Produce word for word the lines of the data below running from the one that has "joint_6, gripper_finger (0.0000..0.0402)" to the one that has "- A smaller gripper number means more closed", inclusive, and no others.

Extracted entries section start

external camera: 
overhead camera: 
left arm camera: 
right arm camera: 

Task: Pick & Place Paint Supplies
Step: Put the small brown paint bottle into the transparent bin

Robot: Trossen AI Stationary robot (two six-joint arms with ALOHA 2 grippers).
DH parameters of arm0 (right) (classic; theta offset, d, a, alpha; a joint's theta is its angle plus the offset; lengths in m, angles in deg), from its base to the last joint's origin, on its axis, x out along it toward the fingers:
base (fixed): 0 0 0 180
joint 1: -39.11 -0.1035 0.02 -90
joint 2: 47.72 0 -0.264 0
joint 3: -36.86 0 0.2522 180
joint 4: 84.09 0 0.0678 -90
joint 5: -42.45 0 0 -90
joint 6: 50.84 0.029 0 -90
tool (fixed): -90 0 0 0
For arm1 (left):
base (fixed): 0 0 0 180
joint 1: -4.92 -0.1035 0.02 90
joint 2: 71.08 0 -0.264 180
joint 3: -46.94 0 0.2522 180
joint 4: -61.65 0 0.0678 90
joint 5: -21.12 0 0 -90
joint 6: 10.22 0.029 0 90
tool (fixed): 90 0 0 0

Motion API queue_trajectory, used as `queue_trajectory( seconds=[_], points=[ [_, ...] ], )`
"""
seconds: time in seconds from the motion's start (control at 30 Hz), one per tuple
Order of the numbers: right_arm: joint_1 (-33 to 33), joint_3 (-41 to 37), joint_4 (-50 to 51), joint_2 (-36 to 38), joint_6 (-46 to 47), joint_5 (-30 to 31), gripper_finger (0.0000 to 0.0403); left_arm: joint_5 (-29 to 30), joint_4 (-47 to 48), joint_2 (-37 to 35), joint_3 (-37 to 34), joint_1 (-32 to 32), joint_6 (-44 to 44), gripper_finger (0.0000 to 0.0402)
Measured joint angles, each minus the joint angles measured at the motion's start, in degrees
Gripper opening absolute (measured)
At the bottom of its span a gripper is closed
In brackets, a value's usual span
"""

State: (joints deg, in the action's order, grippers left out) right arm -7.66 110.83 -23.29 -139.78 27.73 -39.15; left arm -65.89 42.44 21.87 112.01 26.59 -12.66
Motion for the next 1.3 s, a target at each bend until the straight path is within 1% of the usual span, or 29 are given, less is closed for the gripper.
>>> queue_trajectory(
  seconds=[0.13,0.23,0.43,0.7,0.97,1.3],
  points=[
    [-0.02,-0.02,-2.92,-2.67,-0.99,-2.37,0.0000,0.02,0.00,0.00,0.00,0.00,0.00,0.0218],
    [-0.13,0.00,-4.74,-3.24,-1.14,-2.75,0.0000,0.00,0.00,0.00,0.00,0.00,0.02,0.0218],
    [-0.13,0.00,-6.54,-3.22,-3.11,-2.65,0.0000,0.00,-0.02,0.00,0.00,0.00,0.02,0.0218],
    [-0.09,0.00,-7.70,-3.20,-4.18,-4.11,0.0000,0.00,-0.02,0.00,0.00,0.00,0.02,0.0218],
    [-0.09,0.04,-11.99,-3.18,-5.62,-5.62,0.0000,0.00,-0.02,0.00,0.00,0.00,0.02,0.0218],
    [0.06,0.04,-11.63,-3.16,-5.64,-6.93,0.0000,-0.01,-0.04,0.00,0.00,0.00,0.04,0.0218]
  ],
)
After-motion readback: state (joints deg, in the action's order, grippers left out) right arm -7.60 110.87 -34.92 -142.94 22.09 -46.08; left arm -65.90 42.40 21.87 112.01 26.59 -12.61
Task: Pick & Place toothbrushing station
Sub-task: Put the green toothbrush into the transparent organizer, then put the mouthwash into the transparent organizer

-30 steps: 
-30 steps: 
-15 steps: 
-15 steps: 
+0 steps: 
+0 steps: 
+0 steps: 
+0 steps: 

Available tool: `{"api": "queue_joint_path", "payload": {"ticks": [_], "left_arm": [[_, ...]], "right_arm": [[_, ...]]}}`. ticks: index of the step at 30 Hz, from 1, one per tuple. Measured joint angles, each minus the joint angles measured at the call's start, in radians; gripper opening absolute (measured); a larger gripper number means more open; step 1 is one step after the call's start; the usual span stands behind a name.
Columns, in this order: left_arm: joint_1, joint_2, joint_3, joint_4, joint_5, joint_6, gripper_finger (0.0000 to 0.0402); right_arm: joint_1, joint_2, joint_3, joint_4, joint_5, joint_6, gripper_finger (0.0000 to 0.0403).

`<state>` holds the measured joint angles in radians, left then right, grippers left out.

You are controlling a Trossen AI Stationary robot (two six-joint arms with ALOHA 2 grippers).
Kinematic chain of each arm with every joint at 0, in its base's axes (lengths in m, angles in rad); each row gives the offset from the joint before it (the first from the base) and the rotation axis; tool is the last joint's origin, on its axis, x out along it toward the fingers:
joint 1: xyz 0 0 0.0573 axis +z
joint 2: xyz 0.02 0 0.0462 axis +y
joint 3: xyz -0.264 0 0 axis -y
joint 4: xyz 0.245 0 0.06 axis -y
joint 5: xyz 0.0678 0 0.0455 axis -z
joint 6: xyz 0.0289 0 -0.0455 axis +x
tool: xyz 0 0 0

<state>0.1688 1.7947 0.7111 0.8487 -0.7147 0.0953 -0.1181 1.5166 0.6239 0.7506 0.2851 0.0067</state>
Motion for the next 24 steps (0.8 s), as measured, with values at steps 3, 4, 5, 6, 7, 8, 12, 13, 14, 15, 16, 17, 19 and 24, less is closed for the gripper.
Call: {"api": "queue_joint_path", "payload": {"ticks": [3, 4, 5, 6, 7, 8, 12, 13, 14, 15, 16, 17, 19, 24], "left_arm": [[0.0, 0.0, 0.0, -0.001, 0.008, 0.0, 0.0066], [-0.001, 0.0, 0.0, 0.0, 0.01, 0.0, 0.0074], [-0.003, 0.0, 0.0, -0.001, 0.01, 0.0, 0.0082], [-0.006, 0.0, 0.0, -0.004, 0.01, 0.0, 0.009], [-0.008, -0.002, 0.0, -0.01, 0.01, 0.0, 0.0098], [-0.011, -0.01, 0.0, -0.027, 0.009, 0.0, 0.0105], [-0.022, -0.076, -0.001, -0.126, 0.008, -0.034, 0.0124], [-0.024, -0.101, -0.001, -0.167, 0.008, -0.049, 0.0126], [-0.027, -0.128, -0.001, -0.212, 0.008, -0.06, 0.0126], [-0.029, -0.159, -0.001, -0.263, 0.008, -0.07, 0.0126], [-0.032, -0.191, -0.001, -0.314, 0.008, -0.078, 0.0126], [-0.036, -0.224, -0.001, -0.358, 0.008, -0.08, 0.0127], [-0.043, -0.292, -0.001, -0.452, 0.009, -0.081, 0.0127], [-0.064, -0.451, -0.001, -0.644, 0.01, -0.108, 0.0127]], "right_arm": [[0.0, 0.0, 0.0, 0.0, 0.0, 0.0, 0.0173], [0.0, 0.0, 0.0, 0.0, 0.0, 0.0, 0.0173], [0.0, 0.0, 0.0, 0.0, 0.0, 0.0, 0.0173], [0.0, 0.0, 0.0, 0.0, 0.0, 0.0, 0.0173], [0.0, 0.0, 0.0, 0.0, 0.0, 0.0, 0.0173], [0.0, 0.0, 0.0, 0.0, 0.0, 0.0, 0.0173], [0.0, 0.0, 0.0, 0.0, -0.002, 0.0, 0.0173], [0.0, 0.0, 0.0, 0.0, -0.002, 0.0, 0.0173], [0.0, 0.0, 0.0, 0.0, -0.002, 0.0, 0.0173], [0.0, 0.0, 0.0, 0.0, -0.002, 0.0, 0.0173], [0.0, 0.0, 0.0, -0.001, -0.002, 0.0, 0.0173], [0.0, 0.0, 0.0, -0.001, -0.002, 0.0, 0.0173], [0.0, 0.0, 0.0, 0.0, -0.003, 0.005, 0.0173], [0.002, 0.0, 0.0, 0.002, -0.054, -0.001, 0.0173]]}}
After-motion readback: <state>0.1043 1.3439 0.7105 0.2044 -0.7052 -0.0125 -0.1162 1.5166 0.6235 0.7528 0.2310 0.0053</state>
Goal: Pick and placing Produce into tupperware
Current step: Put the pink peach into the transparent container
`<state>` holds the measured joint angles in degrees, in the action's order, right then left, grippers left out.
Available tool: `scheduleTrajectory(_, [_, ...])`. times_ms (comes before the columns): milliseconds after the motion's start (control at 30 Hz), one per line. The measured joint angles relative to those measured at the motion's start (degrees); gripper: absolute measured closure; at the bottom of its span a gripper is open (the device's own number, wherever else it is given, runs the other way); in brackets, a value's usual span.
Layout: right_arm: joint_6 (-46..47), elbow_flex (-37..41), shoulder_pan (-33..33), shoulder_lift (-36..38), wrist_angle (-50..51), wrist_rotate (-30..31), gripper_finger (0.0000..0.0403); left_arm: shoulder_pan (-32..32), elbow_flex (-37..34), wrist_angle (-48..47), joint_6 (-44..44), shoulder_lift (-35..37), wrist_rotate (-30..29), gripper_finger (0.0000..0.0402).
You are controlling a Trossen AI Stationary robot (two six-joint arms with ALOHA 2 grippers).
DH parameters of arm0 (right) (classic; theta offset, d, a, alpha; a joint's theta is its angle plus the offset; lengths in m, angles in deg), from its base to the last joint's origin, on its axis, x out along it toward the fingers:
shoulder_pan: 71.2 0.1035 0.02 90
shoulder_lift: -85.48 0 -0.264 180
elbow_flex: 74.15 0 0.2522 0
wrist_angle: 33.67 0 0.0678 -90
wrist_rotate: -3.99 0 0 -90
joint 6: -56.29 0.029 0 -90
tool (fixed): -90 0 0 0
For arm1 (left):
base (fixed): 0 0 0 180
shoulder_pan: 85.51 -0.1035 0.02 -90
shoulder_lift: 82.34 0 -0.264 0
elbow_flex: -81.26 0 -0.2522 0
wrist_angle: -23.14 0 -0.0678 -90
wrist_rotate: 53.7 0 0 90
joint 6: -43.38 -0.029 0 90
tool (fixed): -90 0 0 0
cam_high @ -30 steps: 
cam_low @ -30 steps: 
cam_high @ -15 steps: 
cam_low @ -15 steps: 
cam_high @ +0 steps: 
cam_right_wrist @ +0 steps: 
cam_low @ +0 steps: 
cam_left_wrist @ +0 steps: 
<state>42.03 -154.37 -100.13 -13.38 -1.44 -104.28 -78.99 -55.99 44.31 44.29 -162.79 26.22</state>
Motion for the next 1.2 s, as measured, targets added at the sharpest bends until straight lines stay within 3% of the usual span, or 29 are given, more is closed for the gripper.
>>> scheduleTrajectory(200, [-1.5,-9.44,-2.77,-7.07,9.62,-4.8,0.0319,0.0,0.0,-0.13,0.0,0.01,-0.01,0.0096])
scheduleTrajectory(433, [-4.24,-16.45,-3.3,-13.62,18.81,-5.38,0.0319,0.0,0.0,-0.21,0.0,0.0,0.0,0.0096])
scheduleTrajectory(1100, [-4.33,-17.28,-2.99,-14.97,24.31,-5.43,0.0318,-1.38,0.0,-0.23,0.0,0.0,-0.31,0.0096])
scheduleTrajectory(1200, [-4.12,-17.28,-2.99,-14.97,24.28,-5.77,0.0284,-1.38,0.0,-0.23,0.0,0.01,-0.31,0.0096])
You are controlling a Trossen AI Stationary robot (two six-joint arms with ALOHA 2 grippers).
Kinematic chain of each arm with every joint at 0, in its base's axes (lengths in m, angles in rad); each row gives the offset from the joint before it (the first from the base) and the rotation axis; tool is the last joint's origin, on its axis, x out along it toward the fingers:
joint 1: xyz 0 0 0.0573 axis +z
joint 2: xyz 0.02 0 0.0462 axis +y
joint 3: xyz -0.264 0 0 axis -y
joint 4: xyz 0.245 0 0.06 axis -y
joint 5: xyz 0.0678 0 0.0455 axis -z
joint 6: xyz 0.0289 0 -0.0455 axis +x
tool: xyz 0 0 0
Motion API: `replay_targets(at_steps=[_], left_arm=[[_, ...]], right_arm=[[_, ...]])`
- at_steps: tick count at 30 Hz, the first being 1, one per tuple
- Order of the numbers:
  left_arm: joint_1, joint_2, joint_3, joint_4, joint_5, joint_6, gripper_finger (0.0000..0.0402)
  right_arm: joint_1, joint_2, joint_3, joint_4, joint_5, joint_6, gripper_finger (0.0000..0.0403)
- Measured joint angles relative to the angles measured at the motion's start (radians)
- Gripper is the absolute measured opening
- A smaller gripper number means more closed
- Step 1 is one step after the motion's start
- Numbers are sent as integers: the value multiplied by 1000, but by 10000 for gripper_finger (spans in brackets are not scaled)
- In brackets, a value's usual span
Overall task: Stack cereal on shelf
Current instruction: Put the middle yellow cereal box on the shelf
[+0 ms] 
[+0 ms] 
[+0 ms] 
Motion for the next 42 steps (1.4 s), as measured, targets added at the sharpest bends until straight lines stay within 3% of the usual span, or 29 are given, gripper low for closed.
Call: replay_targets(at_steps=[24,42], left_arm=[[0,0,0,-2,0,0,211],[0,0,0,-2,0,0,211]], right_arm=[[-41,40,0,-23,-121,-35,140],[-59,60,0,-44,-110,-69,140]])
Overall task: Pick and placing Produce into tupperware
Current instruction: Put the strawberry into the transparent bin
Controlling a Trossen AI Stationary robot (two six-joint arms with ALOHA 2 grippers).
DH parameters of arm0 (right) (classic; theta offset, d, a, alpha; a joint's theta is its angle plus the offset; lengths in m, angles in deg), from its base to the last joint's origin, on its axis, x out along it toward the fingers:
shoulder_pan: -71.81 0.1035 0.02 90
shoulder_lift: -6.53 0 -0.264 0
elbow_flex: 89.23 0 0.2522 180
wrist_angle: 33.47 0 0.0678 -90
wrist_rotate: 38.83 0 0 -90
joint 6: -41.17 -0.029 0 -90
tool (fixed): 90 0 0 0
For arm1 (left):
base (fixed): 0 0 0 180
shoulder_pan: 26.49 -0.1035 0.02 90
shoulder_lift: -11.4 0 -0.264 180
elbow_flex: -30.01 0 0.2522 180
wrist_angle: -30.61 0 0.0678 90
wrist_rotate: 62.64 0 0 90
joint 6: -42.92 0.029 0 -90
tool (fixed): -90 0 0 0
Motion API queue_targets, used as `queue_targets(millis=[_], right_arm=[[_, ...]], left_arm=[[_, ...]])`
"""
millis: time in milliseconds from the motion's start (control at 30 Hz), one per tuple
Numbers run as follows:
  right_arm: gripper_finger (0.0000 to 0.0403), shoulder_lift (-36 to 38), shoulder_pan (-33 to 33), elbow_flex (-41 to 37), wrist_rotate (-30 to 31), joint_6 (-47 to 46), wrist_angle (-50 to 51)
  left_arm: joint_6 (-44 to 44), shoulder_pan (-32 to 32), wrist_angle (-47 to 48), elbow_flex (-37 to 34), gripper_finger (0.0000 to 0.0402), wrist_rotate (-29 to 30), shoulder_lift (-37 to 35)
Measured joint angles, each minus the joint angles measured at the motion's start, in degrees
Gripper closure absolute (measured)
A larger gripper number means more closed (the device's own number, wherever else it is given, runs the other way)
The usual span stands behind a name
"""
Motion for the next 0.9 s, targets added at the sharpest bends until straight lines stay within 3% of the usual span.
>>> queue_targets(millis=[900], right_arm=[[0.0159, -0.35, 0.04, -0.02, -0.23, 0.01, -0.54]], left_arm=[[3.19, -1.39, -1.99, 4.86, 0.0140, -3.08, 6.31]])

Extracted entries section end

Task output:
  left_arm: joint_1, joint_2, joint_3, joint_4, joint_5, joint_6, gripper_finger (0.0000..0.0402)
  right_arm: joint_1, joint_2, joint_3, joint_4, joint_5, joint_6, gripper_finger (0.0000..0.0403)
- Measured joint angles relative to the angles measured at the motion's start (radians)
- Gripper is the absolute measured opening
- A smaller gripper number means more closed

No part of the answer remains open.